Problem | Nothing below is to be printed except the lines between the line holding "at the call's" and the line holding "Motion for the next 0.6", inclusive, each exactly as it appears.

(Stored data entries)
# # # # #
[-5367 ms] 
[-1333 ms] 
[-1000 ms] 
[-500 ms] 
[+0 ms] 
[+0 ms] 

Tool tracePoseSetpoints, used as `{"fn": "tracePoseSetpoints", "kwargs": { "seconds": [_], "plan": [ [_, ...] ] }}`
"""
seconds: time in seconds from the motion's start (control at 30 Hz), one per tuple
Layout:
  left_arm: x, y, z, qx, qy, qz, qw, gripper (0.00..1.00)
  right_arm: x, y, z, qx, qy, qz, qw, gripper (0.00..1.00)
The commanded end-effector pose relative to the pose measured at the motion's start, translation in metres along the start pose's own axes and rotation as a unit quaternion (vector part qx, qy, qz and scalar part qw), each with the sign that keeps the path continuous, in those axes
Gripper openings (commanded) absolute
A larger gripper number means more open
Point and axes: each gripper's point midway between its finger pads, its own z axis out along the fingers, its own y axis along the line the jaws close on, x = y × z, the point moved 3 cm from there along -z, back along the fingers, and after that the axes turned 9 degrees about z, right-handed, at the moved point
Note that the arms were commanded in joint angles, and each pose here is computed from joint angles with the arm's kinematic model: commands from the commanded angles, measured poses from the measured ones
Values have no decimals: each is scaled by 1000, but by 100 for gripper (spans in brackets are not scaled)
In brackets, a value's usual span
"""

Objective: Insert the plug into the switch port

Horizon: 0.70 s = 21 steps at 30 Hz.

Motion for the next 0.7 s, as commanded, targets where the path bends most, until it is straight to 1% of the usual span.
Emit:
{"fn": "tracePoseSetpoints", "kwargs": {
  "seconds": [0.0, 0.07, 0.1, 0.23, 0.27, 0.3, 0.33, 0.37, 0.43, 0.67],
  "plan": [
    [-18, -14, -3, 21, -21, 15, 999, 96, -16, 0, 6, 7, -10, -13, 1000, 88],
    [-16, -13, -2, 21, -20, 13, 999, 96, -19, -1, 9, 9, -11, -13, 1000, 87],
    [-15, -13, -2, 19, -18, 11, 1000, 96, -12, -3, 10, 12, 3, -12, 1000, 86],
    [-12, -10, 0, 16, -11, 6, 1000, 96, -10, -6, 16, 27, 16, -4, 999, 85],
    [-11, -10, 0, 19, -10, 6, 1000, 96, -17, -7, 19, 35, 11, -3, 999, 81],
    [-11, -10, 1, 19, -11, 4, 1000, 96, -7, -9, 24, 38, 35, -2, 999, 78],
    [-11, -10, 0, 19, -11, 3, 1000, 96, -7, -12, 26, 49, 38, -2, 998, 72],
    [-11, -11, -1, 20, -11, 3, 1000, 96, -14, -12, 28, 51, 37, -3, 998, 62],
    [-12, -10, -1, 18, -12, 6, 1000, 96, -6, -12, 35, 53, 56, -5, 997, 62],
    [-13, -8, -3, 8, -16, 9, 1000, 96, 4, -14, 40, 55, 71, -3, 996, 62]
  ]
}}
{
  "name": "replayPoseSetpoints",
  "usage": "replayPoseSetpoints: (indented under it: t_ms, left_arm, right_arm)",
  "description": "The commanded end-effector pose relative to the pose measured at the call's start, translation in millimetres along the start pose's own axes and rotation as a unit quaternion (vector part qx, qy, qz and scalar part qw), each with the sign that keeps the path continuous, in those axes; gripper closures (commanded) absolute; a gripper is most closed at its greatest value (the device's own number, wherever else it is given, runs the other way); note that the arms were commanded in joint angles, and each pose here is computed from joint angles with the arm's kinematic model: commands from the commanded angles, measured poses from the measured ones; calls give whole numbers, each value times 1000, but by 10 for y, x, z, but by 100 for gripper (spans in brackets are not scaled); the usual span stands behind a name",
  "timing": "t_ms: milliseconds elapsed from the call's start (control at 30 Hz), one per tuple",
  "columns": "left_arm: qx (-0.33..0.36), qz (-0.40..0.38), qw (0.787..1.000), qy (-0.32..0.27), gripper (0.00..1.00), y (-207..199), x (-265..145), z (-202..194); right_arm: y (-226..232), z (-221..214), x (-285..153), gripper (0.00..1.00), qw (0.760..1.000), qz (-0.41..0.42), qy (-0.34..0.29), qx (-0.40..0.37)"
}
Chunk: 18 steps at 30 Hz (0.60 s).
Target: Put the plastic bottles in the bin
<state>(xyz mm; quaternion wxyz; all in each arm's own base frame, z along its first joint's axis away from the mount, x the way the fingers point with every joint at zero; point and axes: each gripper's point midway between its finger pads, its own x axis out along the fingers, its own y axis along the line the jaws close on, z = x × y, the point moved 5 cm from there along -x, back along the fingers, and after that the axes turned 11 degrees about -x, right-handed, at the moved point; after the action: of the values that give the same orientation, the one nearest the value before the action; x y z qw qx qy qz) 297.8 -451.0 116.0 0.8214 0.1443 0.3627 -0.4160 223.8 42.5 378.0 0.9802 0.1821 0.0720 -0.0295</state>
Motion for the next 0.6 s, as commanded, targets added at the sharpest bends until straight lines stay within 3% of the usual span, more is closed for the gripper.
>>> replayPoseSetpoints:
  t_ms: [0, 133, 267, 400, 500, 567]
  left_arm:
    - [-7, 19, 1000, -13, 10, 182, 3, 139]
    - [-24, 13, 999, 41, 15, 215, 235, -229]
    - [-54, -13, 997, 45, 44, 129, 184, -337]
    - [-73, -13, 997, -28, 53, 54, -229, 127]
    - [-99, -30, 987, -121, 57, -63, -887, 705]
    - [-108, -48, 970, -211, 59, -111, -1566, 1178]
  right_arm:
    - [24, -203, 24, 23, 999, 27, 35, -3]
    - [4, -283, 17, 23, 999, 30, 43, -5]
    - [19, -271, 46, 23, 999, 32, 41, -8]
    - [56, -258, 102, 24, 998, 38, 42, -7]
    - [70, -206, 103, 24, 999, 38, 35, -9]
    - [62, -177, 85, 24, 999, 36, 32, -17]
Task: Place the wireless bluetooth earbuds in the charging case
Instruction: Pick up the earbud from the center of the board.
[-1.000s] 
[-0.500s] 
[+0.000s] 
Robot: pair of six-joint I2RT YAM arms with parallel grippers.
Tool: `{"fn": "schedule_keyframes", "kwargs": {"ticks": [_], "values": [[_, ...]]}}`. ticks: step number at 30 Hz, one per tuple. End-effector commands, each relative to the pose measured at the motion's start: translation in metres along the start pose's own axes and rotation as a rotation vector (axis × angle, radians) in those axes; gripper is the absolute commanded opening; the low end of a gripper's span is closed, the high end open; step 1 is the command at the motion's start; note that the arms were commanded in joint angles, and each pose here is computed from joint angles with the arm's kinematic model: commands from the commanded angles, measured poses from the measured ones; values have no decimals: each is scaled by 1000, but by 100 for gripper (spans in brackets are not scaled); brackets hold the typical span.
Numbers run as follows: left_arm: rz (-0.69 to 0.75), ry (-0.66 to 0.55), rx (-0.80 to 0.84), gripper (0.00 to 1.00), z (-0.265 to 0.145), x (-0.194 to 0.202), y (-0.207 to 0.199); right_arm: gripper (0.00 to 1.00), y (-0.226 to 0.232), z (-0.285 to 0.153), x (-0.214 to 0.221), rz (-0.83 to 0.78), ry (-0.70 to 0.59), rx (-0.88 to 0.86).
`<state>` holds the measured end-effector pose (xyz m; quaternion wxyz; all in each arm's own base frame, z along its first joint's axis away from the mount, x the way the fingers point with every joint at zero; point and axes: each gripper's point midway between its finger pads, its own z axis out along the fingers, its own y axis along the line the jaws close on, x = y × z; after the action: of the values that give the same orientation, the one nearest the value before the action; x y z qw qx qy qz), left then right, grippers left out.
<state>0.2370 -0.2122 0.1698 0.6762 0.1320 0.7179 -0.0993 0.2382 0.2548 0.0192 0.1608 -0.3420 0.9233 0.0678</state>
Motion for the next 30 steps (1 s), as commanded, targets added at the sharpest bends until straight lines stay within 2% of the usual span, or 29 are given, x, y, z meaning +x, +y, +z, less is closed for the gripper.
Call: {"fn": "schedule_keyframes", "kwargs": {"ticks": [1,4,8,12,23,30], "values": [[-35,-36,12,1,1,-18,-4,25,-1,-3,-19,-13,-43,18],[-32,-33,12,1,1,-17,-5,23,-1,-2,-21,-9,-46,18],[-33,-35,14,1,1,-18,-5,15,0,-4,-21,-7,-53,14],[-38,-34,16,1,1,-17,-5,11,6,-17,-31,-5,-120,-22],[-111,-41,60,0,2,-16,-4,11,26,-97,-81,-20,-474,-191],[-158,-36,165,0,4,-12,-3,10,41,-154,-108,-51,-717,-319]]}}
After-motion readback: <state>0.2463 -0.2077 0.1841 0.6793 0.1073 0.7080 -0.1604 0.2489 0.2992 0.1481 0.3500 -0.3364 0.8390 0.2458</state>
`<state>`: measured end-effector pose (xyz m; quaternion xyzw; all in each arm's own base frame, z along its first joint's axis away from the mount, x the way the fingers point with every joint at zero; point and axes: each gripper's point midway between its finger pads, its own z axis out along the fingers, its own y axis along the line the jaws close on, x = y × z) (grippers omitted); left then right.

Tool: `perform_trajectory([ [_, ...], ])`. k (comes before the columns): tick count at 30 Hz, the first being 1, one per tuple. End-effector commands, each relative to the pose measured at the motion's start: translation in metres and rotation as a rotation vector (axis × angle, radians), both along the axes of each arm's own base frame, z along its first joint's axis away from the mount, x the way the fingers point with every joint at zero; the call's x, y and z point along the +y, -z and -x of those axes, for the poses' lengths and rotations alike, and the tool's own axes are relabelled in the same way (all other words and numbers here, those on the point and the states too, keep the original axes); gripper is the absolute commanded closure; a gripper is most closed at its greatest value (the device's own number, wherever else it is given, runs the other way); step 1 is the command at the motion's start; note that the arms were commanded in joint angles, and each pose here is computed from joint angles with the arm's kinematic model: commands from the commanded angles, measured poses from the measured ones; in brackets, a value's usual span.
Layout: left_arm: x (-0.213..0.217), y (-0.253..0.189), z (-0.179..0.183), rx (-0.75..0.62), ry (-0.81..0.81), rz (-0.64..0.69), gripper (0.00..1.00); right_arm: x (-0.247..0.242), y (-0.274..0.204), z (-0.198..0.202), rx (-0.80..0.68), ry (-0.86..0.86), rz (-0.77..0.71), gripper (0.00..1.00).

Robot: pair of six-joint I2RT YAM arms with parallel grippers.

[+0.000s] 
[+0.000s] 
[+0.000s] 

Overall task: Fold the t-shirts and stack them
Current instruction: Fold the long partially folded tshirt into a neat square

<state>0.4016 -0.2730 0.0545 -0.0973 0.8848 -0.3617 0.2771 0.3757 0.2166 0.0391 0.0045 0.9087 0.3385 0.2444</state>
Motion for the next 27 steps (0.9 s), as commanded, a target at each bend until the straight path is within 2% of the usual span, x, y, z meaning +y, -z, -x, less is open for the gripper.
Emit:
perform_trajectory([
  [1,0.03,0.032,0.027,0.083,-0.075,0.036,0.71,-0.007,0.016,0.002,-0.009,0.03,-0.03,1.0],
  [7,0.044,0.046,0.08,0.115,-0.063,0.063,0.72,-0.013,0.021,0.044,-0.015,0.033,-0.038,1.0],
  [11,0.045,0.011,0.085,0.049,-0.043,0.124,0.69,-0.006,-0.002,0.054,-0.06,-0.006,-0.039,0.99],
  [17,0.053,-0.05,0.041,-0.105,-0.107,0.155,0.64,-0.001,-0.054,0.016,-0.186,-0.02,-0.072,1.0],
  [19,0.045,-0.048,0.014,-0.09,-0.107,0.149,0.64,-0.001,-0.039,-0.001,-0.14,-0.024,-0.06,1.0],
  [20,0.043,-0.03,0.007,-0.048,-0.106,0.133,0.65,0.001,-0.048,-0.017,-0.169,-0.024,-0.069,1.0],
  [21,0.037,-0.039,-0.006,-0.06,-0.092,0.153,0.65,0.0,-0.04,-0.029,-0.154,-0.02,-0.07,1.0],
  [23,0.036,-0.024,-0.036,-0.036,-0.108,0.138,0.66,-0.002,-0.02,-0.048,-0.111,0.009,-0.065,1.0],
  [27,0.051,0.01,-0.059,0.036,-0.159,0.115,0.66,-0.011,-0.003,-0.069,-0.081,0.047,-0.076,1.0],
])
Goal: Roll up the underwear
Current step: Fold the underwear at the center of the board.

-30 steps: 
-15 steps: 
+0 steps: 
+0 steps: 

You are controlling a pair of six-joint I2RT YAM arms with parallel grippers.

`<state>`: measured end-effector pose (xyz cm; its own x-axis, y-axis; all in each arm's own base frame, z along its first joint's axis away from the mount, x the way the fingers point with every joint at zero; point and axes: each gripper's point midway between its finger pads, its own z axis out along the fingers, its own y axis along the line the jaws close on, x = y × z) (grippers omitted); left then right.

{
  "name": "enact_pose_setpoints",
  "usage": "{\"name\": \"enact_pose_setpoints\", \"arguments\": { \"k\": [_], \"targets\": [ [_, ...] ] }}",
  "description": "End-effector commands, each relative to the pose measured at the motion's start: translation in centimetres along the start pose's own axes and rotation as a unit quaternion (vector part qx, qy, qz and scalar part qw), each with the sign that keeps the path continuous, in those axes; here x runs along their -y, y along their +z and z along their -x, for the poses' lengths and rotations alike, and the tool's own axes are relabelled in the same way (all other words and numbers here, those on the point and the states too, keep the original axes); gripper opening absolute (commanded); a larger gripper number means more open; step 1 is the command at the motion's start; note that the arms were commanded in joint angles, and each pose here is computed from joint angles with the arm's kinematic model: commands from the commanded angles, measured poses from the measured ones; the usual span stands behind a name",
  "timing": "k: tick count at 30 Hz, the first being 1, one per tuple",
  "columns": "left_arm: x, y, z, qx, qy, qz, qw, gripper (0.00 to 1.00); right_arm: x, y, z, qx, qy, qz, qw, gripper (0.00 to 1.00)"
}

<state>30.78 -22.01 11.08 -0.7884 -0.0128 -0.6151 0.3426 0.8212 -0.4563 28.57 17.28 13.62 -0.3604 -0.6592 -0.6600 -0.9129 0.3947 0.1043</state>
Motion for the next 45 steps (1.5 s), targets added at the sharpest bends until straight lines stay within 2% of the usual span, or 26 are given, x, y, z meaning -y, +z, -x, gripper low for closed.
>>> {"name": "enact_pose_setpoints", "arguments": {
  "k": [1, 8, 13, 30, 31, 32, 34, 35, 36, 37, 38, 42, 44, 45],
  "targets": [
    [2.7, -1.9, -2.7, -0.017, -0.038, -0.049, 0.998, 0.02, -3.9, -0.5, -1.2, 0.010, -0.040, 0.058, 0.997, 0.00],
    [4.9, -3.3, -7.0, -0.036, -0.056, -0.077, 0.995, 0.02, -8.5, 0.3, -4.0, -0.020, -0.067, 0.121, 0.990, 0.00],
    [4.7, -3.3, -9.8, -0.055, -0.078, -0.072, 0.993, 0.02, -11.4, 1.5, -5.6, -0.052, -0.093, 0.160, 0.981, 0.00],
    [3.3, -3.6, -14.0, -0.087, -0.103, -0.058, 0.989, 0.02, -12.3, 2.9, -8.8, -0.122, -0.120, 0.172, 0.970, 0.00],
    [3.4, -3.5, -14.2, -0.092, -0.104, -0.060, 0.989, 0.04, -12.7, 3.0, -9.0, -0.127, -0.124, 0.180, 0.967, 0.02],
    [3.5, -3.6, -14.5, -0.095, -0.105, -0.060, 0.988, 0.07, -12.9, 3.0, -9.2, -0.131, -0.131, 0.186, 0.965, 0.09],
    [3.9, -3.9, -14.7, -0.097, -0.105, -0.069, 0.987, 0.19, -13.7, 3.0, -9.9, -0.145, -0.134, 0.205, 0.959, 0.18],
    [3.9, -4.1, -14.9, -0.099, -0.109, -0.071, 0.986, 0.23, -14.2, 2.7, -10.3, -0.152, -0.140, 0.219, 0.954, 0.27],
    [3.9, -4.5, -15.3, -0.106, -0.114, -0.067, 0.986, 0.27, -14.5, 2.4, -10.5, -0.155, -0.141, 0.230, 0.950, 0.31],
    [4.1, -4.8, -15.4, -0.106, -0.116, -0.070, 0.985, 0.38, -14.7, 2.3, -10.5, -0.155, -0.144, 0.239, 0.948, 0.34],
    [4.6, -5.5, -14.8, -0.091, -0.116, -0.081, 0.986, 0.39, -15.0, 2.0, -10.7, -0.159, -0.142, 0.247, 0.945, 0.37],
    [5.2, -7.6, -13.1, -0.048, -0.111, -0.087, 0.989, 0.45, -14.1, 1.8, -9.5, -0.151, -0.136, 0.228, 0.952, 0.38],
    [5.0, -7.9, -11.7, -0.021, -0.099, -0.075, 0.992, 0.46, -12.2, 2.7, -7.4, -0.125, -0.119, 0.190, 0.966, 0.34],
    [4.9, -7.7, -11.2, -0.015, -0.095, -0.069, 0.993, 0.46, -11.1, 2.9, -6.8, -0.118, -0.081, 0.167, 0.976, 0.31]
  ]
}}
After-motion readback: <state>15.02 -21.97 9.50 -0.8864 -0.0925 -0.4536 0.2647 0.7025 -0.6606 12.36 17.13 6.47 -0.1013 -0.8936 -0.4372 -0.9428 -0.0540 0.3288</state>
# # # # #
Response |
  "description": "The commanded end-effector pose relative to the pose measured at the call's start, translation in millimetres along the start pose's own axes and rotation as a unit quaternion (vector part qx, qy, qz and scalar part qw), each with the sign that keeps the path continuous, in those axes; gripper closures (commanded) absolute; a gripper is most closed at its greatest value (the device's own number, wherever else it is given, runs the other way); note that the arms were commanded in joint angles, and each pose here is computed from joint angles with the arm's kinematic model: commands from the commanded angles, measured poses from the measured ones; calls give whole numbers, each value times 1000, but by 10 for y, x, z, but by 100 for gripper (spans in brackets are not scaled); the usual span stands behind a name",
  "timing": "t_ms: milliseconds elapsed from the call's start (control at 30 Hz), one per tuple",
  "columns": "left_arm: qx (-0.33..0.36), qz (-0.40..0.38), qw (0.787..1.000), qy (-0.32..0.27), gripper (0.00..1.00), y (-207..199), x (-265..145), z (-202..194); right_arm: y (-226..232), z (-221..214), x (-285..153), gripper (0.00..1.00), qw (0.760..1.000), qz (-0.41..0.42), qy (-0.34..0.29), qx (-0.40..0.37)"
}
Chunk: 18 steps at 30 Hz (0.60 s).
Target: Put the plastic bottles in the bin
<state>(xyz mm; quaternion wxyz; all in each arm's own base frame, z along its first joint's axis away from the mount, x the way the fingers point with every joint at zero; point and axes: each gripper's point midway between its finger pads, its own x axis out along the fingers, its own y axis along the line the jaws close on, z = x × y, the point moved 5 cm from there along -x, back along the fingers, and after that the axes turned 11 degrees about -x, right-handed, at the moved point; after the action: of the values that give the same orientation, the one nearest the value before the action; x y z qw qx qy qz) 297.8 -451.0 116.0 0.8214 0.1443 0.3627 -0.4160 223.8 42.5 378.0 0.9802 0.1821 0.0720 -0.0295</state>
Motion for the next 0.6 s, as commanded, targets added at the sharpest bends until straight lines stay within 3% of the usual span, more is closed for the gripper.

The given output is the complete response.